Posts tagged Confusopoly

Taxes and such

So I finally got my taxes done last night.  Four years ago, I used an accountant and vowed never to file myself from that point on.  Predictably, the following three years were all filed by myself due to extreme procrastination.  But this year, I filed with an accountant again.  And I’m super happy I did.  

So far, I’ve always gotten money back, but I never know, so it always feels like the opposite is going to happen.  If all I had was a W-2, taxes would be a lot easier.  But that isn’t the case, and so they’re complicated for me.  

But the whole US Income tax system is pretty bad.  It doesn’t feel like a system that was designed to make sense.  It only gets more complicated year-to-year, never simpler.  Scott Adams, the creator of Dilbert, coined the term “confusopoly” for an industry where pricing plans are complicated and different from company to company.  This essentially makes it incredibly hard to compare, for instance, what phone plan you need from Verizon vs.

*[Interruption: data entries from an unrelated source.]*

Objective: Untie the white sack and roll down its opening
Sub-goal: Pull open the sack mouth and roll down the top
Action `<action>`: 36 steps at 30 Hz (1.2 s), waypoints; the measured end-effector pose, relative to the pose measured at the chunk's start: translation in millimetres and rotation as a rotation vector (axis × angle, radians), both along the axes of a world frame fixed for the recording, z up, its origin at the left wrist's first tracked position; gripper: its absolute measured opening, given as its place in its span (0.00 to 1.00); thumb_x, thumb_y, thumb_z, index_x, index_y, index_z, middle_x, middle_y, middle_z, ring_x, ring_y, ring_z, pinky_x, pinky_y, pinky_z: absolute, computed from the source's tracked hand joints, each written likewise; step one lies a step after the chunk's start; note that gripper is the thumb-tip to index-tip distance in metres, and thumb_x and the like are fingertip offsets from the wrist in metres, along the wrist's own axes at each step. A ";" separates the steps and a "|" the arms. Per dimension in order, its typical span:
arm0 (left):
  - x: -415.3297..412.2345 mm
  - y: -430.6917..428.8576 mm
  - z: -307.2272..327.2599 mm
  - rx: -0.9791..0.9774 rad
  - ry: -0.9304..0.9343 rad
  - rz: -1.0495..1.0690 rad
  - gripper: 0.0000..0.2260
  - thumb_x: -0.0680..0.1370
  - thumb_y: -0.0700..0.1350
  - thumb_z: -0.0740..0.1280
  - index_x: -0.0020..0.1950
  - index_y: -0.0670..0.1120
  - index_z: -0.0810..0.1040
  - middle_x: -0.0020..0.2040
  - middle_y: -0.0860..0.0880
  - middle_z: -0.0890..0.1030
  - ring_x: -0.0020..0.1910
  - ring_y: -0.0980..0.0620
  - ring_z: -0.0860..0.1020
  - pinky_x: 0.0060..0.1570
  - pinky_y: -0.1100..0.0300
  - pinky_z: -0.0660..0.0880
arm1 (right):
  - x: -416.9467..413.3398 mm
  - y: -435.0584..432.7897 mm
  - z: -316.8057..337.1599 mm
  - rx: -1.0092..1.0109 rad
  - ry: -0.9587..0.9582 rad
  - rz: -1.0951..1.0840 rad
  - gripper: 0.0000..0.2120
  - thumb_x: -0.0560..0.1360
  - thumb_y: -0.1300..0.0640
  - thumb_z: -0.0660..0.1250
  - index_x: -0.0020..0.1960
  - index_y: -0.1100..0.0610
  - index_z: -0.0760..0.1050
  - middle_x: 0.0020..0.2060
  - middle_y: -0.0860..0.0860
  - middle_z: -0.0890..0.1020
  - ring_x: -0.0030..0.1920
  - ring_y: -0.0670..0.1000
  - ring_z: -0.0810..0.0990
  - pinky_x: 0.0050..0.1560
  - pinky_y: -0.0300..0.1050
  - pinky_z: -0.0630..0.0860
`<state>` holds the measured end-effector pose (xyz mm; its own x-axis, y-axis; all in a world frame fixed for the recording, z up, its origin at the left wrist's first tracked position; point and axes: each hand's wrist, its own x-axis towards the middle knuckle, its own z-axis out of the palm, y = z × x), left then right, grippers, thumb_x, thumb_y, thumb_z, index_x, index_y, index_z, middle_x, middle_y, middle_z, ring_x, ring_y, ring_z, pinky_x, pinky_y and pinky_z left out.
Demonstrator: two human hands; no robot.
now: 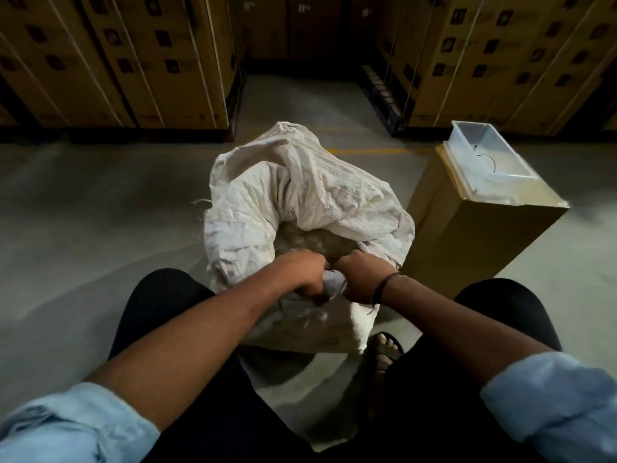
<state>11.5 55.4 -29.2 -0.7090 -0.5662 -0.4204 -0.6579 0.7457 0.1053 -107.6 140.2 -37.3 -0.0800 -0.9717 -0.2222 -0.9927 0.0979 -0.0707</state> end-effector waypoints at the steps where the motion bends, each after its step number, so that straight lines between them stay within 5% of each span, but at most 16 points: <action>1: 5.4 -0.6 3.3 0.000 -0.017 0.003 0.19 0.75 0.48 0.72 0.65 0.47 0.78 0.59 0.44 0.81 0.55 0.44 0.81 0.48 0.54 0.76 | 6.2 1.3 5.1 0.012 -0.020 0.014 0.08 0.71 0.54 0.68 0.49 0.52 0.79 0.47 0.54 0.83 0.50 0.56 0.82 0.42 0.45 0.77; 6: 33.8 6.8 -18.8 0.156 -0.263 -0.036 0.15 0.81 0.41 0.66 0.67 0.41 0.77 0.64 0.42 0.79 0.62 0.43 0.79 0.55 0.55 0.75 | 33.3 -0.1 -3.5 0.321 -0.072 0.259 0.20 0.68 0.46 0.76 0.54 0.56 0.79 0.51 0.56 0.84 0.52 0.57 0.81 0.46 0.43 0.71; 9: 25.7 1.1 -22.4 0.209 -0.344 -0.122 0.18 0.76 0.43 0.72 0.65 0.40 0.78 0.59 0.41 0.81 0.55 0.42 0.81 0.56 0.51 0.77 | 19.2 -12.5 -10.9 0.395 -0.101 0.295 0.21 0.67 0.46 0.77 0.56 0.55 0.79 0.52 0.54 0.83 0.52 0.56 0.80 0.45 0.41 0.68; 12: 13.9 -18.8 -25.0 0.270 -0.314 -0.154 0.25 0.70 0.55 0.78 0.63 0.45 0.80 0.53 0.45 0.82 0.47 0.45 0.80 0.51 0.54 0.80 | -12.4 -40.1 -6.7 0.236 -0.278 0.186 0.17 0.65 0.45 0.77 0.52 0.48 0.80 0.47 0.46 0.83 0.47 0.48 0.80 0.48 0.43 0.75; 15: 15.5 -40.9 -15.9 0.341 -0.290 -0.212 0.29 0.66 0.58 0.81 0.64 0.50 0.80 0.58 0.50 0.82 0.50 0.48 0.81 0.48 0.57 0.80 | -45.4 -70.2 -3.5 -0.136 -0.234 0.035 0.28 0.67 0.43 0.74 0.65 0.46 0.74 0.64 0.50 0.76 0.64 0.53 0.73 0.64 0.53 0.72; 19: 20.6 -83.4 10.7 0.376 0.165 -0.043 0.26 0.69 0.57 0.79 0.65 0.57 0.77 0.59 0.55 0.80 0.52 0.56 0.80 0.49 0.63 0.77 | -64.2 -103.5 4.8 -0.365 -0.176 -0.084 0.41 0.67 0.38 0.73 0.75 0.48 0.61 0.73 0.54 0.64 0.72 0.59 0.61 0.70 0.61 0.63; 23: 15.2 -134.5 6.8 -0.069 0.626 0.228 0.32 0.69 0.56 0.77 0.70 0.59 0.71 0.74 0.53 0.67 0.72 0.48 0.66 0.70 0.47 0.69 | -74.8 -133.8 -6.8 -0.329 -0.219 -0.141 0.51 0.64 0.31 0.71 0.78 0.49 0.52 0.76 0.55 0.58 0.76 0.60 0.55 0.73 0.62 0.59; 31: -0.3 -157.9 -21.0 -0.189 0.792 0.328 0.30 0.72 0.52 0.75 0.72 0.55 0.70 0.72 0.51 0.68 0.72 0.46 0.66 0.71 0.48 0.67 | -67.8 -179.7 -27.1 -0.150 -0.318 -0.276 0.68 0.53 0.19 0.65 0.79 0.53 0.41 0.80 0.55 0.47 0.79 0.57 0.47 0.75 0.64 0.55; 36: 2.6 -157.0 -22.9 -0.270 0.856 0.234 0.28 0.72 0.48 0.74 0.71 0.53 0.71 0.72 0.50 0.69 0.71 0.46 0.68 0.71 0.49 0.68 | -66.7 -197.7 -24.5 -0.138 -0.256 -0.278 0.68 0.53 0.18 0.64 0.79 0.55 0.43 0.73 0.56 0.69 0.73 0.56 0.67 0.73 0.65 0.55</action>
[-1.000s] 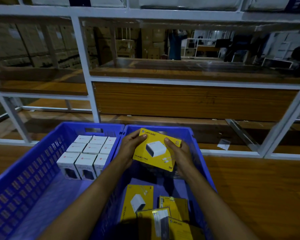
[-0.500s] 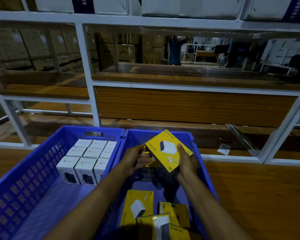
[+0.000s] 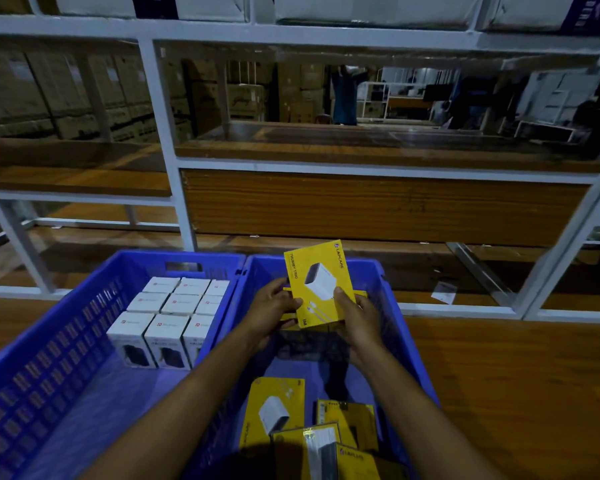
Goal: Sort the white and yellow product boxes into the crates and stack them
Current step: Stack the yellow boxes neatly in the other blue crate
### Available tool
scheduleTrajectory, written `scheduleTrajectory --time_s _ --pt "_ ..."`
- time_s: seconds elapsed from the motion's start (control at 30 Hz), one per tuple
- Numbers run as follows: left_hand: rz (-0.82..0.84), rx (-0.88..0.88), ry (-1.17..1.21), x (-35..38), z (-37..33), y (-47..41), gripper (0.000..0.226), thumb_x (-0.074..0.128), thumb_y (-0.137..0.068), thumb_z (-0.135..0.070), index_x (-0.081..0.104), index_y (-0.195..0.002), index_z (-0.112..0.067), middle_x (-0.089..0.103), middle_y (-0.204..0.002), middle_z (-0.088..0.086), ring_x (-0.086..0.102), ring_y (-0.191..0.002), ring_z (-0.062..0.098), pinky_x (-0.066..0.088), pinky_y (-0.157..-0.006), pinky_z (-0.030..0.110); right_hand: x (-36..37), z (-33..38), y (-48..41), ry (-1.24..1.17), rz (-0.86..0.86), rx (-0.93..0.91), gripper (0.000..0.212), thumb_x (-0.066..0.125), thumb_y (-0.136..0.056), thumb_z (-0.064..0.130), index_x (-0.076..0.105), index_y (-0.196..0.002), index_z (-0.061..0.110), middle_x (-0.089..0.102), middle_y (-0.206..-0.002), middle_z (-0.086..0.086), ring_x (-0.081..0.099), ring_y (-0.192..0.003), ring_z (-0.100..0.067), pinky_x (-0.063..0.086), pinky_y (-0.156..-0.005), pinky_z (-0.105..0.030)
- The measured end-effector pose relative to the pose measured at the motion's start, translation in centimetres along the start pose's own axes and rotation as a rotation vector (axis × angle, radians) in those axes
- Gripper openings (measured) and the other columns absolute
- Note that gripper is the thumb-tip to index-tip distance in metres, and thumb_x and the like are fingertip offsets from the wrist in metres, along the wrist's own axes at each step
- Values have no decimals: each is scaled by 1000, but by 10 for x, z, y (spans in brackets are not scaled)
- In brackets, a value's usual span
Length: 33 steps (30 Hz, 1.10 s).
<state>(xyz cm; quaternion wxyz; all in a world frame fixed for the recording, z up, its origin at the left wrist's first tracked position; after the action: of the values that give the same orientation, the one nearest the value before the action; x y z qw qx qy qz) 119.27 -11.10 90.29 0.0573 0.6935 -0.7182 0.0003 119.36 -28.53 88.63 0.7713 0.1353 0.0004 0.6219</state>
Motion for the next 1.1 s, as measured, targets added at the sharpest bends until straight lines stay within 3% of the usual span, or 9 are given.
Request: scheduleTrajectory --time_s 0.17,0.27,0.33,0.47,0.63,0.83,0.93,1.0,1.1 --pt "-65 52 24 -5 -1 -4 55 55 -91 8 57 -133 -28 71 -115 8 69 -103 33 55 -86 60 4 -1 1 192 68 -65 39 66 -75 56 73 -97 25 74 -99 4 69 -95 -22 57 -86 -55" --pt "-69 60 42 -5 -1 -6 59 51 -91 13 54 -136 -24 69 -119 11 70 -101 33 57 -84 57 9 2 9 214 88 -15 25 64 -90 37 61 -86 12 66 -89 6 63 -91 -24 56 -89 -55" --pt "-77 49 40 -6 1 -7 56 51 -93 11 53 -138 -22 69 -118 13 70 -100 33 57 -84 55 7 -1 7 205 75 17 20 59 -98 26 54 -83 14 60 -90 8 58 -91 -22 57 -87 -49" --pt "-67 41 23 -3 4 -6 47 52 -96 5 53 -136 -19 69 -113 17 68 -98 33 54 -84 54 3 -4 -3 256 47 -58 21 55 -98 26 65 -84 14 68 -94 -16 60 -79 -29 47 -62 -37" --pt "-13 -20 26 -1 10 -5 49 58 -91 8 55 -133 -17 73 -110 12 73 -91 27 60 -66 38 -2 -6 -13 272 21 -25 23 58 -97 28 68 -83 13 71 -90 -15 65 -77 -35 45 -61 -36" --pt "37 -51 -94 -1 15 -6 73 64 -78 21 49 -140 -15 70 -115 10 70 -99 32 60 -77 47 -5 -14 -23 221 29 42 23 58 -98 24 62 -77 17 68 -83 -8 59 -70 -24 41 -53 -28" --pt "105 8 -193 1 10 -2 86 67 -75 20 45 -143 -28 67 -120 7 70 -100 30 59 -78 45 -8 -16 -29 217 20 62 21 55 -99 27 61 -82 16 66 -83 -8 59 -68 -23 41 -53 -29" --pt "119 44 -272 2 8 1 88 65 -75 19 42 -142 -33 69 -111 9 70 -93 31 58 -74 44 -10 -15 -29 237 4 64 21 52 -99 27 61 -84 15 63 -77 -6 58 -68 -24 41 -54 -30" --pt "106 78 -387 6 6 6 76 63 -77 18 46 -140 -20 68 -93 7 66 -77 22 55 -69 42 -13 -14 -28 300 -15 62 23 51 -97 25 59 -78 14 56 -66 -8 54 -64 -27 39 -56 -33"
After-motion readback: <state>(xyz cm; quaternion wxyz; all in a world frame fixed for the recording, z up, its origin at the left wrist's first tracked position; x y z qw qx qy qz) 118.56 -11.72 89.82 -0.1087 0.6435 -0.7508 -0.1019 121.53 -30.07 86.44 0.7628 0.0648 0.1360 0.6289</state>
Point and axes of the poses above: each hand's wrist, its own y-axis away from the middle knuckle, its own x-axis out of the palm, z = x × y, the point moved 4 cm from there along -y, towards the middle knuckle
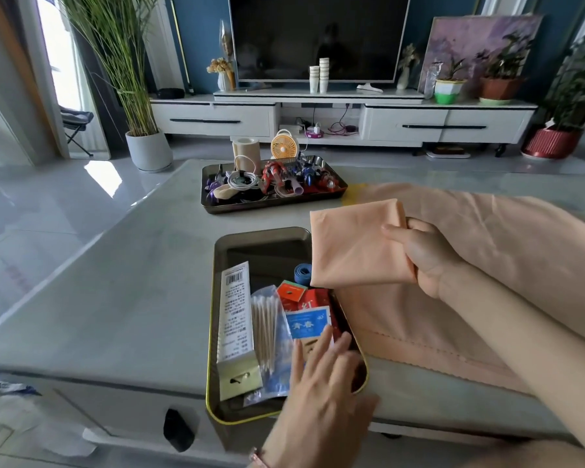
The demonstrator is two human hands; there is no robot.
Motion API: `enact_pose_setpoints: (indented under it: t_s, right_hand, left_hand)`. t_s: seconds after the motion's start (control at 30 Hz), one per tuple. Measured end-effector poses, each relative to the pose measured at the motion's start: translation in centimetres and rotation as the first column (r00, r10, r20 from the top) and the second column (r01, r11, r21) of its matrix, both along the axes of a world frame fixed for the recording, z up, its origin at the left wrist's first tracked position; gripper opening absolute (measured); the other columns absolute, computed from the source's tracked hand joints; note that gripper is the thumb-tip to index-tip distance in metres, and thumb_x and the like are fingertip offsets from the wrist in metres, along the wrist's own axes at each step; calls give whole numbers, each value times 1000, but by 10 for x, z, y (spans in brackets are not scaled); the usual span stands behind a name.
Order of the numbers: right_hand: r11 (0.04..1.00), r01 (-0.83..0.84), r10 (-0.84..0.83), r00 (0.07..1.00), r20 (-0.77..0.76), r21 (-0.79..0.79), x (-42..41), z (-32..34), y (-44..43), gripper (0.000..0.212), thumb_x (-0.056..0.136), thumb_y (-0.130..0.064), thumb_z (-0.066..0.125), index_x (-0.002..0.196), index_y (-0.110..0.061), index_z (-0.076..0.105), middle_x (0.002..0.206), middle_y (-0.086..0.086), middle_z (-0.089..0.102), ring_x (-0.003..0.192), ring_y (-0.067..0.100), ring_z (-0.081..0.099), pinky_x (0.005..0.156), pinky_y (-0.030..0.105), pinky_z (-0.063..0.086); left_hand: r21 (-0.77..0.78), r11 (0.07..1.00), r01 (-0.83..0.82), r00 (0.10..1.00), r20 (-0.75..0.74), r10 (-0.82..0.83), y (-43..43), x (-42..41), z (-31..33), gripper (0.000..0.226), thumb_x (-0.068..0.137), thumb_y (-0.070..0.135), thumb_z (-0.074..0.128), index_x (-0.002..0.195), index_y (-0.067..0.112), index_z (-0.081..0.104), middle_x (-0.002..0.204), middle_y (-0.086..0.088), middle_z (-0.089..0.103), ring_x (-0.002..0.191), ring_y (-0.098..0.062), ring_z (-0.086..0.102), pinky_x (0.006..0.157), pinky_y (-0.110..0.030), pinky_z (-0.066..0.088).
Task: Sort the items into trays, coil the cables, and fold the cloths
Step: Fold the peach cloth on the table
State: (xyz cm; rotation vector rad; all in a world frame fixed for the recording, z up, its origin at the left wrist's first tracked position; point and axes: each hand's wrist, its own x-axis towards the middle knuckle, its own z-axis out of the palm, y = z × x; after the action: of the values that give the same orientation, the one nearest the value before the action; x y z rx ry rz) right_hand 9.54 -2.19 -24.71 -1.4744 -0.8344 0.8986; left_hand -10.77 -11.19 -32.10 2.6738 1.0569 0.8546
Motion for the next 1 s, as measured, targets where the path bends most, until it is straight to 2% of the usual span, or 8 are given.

Sprint vs. AT&T.  They’re banking on you not putting the effort in so they don’t have to compete on price.  The US income tax system feels similar to me.  Now, I know it wasn’t designed to be confusing, at least not initially, but as new rule changes, deductions, tax tables, etc. get added every year, it has ballooned into a nightmare for anything but the simplest returns.  

I have no way of truly knowing whether I received all of the deductions I should’ve.  I trust an accountant to be better at it than me, but I may not have given him information for another deduction because I didn’t know it existed.  Whether or not it’s on purpose, I believe people overpay in taxes far more often than they underpay, simply because they don’t know what deductions they’re eligible for, or if they do, there’s often several ways to pop it into the tax return.  

We need something simpler, that looks like it was DESIGNED ON PURPOSE, and made to be understandable.